- **What needs to be done**: Copy out each line of the data that includes the string "wrist".

----- Records for the task -----

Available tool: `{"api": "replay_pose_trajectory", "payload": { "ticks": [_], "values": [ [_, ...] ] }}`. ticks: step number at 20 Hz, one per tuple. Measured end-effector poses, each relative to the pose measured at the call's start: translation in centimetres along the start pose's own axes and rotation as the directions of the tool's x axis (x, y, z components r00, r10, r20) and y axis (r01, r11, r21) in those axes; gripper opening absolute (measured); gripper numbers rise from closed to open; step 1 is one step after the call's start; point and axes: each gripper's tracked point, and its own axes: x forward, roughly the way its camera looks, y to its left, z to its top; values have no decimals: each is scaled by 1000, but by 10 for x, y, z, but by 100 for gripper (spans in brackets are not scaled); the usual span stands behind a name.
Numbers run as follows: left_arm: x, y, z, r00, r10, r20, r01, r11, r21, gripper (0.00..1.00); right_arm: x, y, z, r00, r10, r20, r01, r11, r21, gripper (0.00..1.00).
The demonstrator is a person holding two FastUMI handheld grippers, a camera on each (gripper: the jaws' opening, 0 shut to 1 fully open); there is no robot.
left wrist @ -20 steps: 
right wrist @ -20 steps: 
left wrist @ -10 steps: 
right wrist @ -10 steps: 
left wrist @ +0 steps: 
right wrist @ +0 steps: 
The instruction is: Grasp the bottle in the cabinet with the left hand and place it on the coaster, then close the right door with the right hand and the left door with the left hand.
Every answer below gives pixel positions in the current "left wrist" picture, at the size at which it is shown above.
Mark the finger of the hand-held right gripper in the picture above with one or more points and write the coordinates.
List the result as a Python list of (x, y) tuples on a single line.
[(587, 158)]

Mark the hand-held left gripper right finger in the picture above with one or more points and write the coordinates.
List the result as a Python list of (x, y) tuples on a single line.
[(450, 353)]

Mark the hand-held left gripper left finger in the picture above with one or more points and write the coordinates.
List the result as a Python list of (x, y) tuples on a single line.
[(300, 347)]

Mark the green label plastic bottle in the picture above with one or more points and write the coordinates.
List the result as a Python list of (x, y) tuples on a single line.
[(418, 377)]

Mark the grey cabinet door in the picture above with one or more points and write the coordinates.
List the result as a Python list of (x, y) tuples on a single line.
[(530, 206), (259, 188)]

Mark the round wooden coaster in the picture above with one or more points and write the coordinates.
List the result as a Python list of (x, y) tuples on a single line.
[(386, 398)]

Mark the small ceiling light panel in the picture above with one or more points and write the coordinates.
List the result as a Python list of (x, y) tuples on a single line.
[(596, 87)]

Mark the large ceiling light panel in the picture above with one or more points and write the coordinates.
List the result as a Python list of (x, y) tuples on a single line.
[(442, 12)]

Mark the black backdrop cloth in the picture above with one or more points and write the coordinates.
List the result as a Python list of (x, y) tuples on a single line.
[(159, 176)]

-----

- **Solution to this task**:
left wrist @ -20 steps: 
right wrist @ -20 steps: 
left wrist @ -10 steps: 
right wrist @ -10 steps: 
left wrist @ +0 steps: 
right wrist @ +0 steps: 
Every answer below gives pixel positions in the current "left wrist" picture, at the size at which it is shown above.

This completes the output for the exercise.